Carson City's biggest manufacturer, Chromalloy Nevada, laid off more employees this week because of a continued slowdown in business, a spokesman with the business' parent company said Thursday.
The 75 workers laid off Wednesday and Thursday at the jet engine parts manufacturing and repair plant may be rehired in January if the airline business picks up again, said Andrew Farrant of New York-based Sequa Corp.
"We hope this economic storm is going to lift," he said.
Chromalloy Nevada laid off about 80 employees earlier this month. The company said at the time it didn't plan any more cuts.
The second round of layoffs leaves the business with 409 employees at its two locations in Carson City.
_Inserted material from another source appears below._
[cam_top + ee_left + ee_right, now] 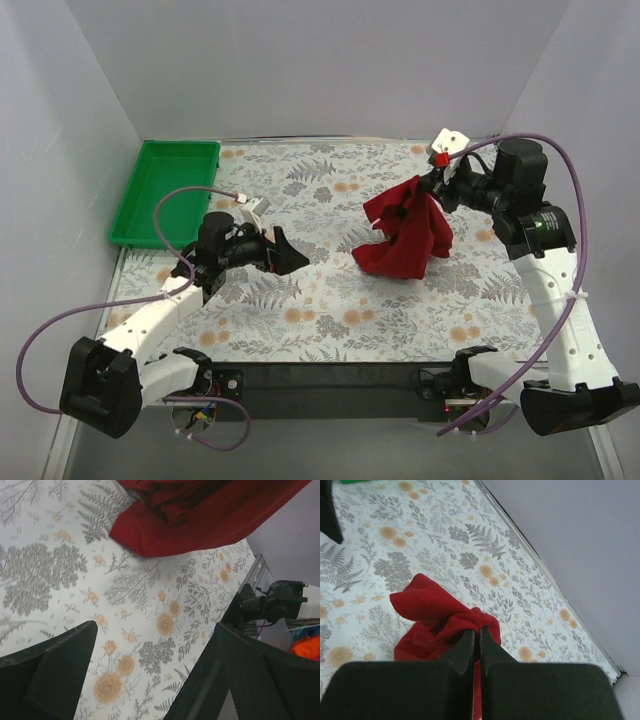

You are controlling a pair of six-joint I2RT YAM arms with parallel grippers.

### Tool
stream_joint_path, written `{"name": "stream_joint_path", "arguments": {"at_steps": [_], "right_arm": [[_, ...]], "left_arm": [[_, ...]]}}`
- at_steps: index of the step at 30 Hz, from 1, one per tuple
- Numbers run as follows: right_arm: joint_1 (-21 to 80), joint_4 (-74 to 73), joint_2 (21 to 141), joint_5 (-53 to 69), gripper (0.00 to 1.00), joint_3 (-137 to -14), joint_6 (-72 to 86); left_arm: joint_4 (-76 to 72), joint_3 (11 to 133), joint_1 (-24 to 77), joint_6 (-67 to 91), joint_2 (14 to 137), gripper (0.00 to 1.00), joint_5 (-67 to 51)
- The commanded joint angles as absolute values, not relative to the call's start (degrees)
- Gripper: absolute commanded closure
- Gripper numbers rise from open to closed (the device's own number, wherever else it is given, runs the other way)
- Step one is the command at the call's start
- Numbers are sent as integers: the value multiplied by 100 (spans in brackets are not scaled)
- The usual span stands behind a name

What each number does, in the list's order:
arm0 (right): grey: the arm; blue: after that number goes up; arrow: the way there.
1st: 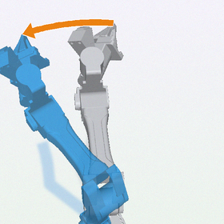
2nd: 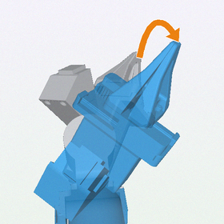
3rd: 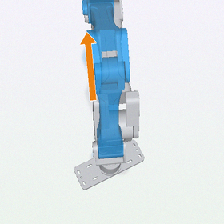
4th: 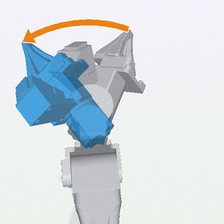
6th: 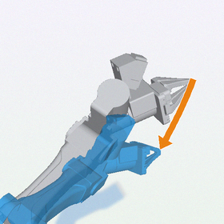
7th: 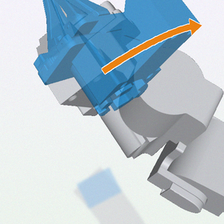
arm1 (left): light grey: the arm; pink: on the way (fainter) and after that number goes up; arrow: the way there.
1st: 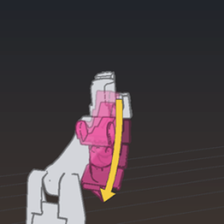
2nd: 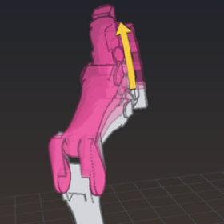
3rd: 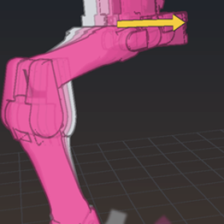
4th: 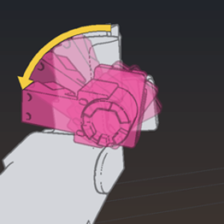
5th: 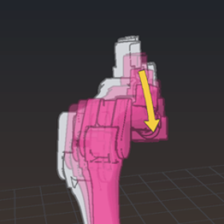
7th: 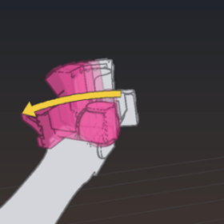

Chromalloy's Industrial Park Drive location opened in 1990 and the larger Arrowhead Drive location opened in 1991.
Carson City's unemployment rate is 7.4 percent in a state that's seen its highest rate in more than 23 years, according to the most recent state report.
Michael Roach, who designed tools at Chromalloy, said many workers expected the cuts. This didn't make losing his job of more than two years easier, however, he said.
"I am 60 years old," Roach said, "and this puts the hurt on my Christmas."
The grandfather of three said he was looking forward to the holiday ham the business was going to give out, but he knows the company was suffering in the slow economy.
"I don't harbor any ill feelings," he said. "I just think it's the way it is."
But Melissa Cavenagh, who worked at Chromalloy for eight years, said she was surprised when her supervisor told her to go to the human resources office Wednesday.
"I said, 'It's happening, isn't it?' And he said, 'Yeah.'"
Cavenagh said she loved her job as a planner, and, after the lay offs earlier this month, she thought she was safe.
She said she doesn't know what she's going to do now. She'll probably have to move, she said, but she wants to stay close to her daughter.
She said it is hard to talk about losing her job.
"It was a shock," she said. "We didn't see it coming."
Besides the cuts in Carson City, Sequa announced earlier this month it would close a Chromalloy plant in Fort Walton Beach, Fla., next year.
Sequa has Chromalloy Gas Turbine Corporation plants in 21 U.S. cities and in nine countries. The Carlyle Group, an international equity firm, bought Sequa last year.